- Problem to work on -
From the data below, copy exactly the lines that lie between the one holding "In this document" and the one holding "Would you kindly give the outline mask of the black padlock", including both, and nothing more.

[Stored entries]
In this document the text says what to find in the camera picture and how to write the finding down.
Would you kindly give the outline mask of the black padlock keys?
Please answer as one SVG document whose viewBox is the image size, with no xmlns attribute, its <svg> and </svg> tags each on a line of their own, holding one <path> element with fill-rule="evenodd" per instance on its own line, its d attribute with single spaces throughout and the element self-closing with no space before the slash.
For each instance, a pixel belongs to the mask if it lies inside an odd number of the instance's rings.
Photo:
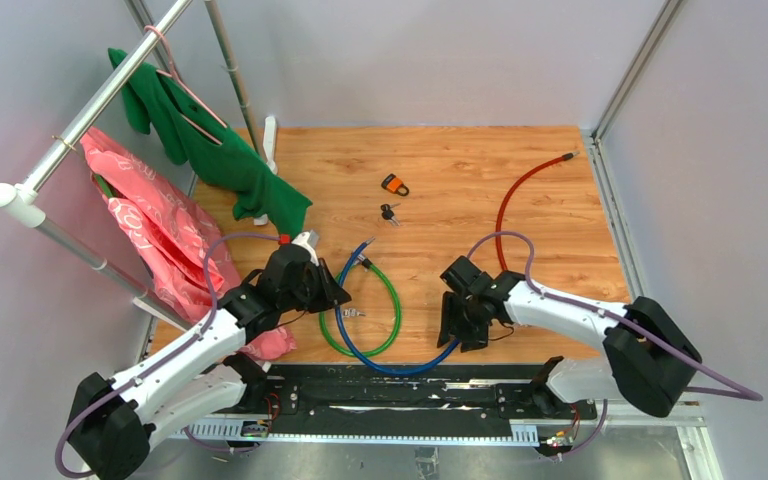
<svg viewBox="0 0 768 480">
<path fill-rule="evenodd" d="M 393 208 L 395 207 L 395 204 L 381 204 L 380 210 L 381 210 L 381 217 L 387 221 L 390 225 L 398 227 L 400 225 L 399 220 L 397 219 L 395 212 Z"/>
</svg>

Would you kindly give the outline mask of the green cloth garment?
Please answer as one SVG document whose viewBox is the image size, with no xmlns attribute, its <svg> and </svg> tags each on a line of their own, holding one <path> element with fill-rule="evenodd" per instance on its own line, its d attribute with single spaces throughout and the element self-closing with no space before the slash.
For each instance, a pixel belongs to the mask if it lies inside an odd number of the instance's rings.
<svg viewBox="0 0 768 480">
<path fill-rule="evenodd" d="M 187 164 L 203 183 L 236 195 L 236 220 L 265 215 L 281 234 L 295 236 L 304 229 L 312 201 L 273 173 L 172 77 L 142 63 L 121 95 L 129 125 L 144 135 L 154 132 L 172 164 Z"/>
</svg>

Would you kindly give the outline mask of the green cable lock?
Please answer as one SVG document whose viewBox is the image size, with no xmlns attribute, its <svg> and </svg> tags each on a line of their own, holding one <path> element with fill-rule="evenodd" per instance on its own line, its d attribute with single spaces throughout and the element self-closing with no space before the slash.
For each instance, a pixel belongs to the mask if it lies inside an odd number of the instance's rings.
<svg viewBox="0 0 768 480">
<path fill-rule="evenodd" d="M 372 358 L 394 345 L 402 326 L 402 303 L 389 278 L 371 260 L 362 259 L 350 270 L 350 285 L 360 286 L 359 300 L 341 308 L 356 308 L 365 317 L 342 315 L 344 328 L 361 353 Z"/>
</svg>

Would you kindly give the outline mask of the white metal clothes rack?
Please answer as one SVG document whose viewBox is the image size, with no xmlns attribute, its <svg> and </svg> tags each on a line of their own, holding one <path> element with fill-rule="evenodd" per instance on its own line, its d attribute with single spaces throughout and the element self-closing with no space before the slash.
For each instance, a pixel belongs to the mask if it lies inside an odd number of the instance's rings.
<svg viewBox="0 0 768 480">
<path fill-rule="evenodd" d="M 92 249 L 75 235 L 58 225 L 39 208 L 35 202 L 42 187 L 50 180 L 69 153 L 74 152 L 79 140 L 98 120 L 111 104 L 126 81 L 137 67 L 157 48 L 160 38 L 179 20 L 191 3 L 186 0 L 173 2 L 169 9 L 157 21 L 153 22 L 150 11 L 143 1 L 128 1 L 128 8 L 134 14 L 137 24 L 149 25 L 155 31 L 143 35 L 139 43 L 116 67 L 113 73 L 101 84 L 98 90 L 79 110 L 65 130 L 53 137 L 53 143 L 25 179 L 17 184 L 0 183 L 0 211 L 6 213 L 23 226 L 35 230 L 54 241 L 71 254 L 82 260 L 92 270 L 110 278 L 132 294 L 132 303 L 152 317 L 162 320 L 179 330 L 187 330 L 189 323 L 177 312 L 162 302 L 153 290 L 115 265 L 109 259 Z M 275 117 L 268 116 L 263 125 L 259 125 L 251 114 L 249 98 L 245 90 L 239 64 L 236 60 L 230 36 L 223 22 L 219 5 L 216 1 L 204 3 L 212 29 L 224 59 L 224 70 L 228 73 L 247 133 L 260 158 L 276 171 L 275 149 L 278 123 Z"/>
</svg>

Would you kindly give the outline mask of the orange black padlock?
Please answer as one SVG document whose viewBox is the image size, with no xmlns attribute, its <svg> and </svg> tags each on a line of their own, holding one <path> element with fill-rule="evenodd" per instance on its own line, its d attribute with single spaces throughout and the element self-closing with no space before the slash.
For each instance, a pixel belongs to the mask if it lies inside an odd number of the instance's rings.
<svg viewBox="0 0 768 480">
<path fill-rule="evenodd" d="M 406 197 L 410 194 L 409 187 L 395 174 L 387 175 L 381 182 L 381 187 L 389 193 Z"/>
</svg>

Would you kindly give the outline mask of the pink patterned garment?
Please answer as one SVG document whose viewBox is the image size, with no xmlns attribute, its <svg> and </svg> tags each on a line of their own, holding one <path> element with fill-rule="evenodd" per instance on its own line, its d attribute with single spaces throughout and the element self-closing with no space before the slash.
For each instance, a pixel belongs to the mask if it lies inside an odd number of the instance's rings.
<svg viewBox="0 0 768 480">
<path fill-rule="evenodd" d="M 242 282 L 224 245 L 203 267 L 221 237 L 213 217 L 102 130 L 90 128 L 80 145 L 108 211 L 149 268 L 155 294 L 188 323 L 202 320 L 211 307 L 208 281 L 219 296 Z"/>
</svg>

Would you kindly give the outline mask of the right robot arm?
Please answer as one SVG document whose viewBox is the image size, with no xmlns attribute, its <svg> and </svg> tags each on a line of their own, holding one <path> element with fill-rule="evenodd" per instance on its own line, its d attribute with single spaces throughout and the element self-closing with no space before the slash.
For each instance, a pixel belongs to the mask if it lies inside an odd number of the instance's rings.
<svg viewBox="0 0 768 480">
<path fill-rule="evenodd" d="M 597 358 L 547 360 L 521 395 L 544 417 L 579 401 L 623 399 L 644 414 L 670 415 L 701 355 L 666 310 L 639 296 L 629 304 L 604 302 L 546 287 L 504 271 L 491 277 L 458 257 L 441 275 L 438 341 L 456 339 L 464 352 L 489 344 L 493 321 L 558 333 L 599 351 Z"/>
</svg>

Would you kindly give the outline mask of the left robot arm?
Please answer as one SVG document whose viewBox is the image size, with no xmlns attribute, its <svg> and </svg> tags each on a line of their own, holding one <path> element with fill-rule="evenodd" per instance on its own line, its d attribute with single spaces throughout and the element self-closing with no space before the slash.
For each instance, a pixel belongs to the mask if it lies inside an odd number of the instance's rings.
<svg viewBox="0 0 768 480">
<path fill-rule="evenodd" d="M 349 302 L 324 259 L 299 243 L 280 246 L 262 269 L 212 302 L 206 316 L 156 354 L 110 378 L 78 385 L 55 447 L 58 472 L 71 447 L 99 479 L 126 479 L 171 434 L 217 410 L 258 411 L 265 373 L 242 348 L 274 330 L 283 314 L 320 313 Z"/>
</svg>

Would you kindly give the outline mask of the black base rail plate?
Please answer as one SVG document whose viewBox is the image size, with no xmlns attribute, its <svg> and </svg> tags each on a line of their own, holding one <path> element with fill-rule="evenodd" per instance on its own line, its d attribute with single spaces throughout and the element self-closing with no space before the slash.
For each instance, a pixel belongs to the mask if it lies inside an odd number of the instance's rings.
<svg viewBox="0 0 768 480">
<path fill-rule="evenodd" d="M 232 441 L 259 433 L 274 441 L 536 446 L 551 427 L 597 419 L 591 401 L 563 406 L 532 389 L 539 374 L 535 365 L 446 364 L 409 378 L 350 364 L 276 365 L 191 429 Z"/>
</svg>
==
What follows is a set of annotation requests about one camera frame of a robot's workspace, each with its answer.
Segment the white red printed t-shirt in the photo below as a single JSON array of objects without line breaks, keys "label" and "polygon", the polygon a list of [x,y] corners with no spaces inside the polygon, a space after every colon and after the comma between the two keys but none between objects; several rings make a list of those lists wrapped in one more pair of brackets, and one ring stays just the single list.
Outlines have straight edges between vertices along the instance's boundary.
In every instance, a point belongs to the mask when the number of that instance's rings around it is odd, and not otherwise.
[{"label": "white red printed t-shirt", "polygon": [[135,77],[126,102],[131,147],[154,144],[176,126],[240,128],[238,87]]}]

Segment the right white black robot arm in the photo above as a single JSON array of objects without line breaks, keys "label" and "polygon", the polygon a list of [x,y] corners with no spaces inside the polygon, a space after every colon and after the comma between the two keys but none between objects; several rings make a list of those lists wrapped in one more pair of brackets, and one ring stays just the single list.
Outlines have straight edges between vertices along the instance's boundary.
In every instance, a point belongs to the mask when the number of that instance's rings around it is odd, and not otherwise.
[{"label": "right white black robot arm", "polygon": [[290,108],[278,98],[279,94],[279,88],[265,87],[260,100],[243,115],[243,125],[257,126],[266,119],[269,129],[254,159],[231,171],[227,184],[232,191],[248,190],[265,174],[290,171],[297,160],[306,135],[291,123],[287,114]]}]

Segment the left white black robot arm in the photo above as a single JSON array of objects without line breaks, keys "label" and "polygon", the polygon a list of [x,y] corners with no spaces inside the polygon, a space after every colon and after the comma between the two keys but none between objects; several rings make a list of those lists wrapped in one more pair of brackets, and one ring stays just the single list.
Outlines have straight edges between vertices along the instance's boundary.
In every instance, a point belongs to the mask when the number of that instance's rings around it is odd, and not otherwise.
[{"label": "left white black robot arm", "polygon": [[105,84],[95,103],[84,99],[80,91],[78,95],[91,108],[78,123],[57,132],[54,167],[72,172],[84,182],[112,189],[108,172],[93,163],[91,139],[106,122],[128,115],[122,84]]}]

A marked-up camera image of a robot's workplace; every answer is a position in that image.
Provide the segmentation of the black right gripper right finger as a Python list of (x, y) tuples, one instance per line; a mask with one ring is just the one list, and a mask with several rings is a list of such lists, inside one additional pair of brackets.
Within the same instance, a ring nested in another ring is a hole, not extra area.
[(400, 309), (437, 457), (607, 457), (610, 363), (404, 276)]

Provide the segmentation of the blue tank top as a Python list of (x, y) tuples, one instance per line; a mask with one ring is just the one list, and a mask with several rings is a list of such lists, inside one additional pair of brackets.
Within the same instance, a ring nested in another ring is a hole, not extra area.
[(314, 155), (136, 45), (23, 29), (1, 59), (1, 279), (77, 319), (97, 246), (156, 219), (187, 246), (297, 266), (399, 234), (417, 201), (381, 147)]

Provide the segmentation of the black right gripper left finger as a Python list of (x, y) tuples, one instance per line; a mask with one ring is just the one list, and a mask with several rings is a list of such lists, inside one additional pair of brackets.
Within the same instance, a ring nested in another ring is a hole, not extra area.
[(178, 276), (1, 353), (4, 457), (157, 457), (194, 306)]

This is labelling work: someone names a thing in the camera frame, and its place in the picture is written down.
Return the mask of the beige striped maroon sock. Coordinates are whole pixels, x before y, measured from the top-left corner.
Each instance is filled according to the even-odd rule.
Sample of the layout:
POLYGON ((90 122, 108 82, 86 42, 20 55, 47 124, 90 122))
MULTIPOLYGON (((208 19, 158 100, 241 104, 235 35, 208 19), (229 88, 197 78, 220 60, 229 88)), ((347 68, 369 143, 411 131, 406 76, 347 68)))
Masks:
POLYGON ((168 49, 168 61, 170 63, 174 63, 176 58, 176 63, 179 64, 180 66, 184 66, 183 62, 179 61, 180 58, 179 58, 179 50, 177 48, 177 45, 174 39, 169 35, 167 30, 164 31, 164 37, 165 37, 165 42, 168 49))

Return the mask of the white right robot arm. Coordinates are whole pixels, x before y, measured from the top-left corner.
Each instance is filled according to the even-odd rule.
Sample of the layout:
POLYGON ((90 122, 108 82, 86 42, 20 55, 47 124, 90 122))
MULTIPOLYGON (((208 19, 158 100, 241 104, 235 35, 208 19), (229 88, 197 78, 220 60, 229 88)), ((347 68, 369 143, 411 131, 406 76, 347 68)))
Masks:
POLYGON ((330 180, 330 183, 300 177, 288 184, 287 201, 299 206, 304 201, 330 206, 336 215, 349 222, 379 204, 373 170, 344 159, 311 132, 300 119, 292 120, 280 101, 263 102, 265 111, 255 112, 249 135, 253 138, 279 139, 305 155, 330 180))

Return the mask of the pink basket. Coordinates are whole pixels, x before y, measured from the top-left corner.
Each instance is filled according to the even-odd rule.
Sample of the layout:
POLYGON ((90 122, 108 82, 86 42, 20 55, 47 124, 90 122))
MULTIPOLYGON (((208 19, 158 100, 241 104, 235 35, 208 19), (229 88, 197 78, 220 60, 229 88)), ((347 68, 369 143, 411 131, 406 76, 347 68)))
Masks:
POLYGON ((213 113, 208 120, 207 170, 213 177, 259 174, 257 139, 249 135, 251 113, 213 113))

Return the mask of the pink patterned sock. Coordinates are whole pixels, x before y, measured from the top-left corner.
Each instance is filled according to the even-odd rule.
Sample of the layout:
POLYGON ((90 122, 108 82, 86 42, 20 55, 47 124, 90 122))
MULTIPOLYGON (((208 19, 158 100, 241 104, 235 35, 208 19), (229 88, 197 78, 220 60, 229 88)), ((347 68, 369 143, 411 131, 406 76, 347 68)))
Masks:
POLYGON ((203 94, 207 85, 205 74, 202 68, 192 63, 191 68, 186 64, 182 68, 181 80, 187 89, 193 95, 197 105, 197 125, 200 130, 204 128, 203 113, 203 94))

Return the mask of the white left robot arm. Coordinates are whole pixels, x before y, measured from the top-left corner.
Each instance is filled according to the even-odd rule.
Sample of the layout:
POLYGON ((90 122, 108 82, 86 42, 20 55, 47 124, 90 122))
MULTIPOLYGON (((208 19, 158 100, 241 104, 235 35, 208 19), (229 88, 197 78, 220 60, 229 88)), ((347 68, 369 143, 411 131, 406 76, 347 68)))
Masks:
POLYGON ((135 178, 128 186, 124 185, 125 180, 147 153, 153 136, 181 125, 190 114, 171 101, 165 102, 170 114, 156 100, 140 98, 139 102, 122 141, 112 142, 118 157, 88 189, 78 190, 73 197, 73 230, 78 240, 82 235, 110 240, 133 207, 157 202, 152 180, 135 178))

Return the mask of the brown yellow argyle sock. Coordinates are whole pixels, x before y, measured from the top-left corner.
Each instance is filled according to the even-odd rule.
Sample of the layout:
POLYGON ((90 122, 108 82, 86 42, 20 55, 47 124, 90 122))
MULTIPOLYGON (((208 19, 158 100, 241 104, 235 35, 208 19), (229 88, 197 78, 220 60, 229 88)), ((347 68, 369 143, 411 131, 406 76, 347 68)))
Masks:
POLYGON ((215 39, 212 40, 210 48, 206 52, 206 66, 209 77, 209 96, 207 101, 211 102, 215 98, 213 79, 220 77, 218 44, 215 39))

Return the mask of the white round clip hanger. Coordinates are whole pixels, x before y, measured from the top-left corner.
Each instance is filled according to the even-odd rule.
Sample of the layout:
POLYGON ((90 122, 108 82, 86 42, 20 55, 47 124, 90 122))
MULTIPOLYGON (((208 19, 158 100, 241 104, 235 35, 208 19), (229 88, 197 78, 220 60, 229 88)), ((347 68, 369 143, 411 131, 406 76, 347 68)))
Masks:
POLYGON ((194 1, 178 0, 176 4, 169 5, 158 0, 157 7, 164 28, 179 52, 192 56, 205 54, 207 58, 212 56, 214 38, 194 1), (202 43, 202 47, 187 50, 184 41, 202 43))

- Response to this exercise -
In this document the text says what to find in the camera picture and how to write the finding down.
Would you kindly give the outline mask of the black padlock keys?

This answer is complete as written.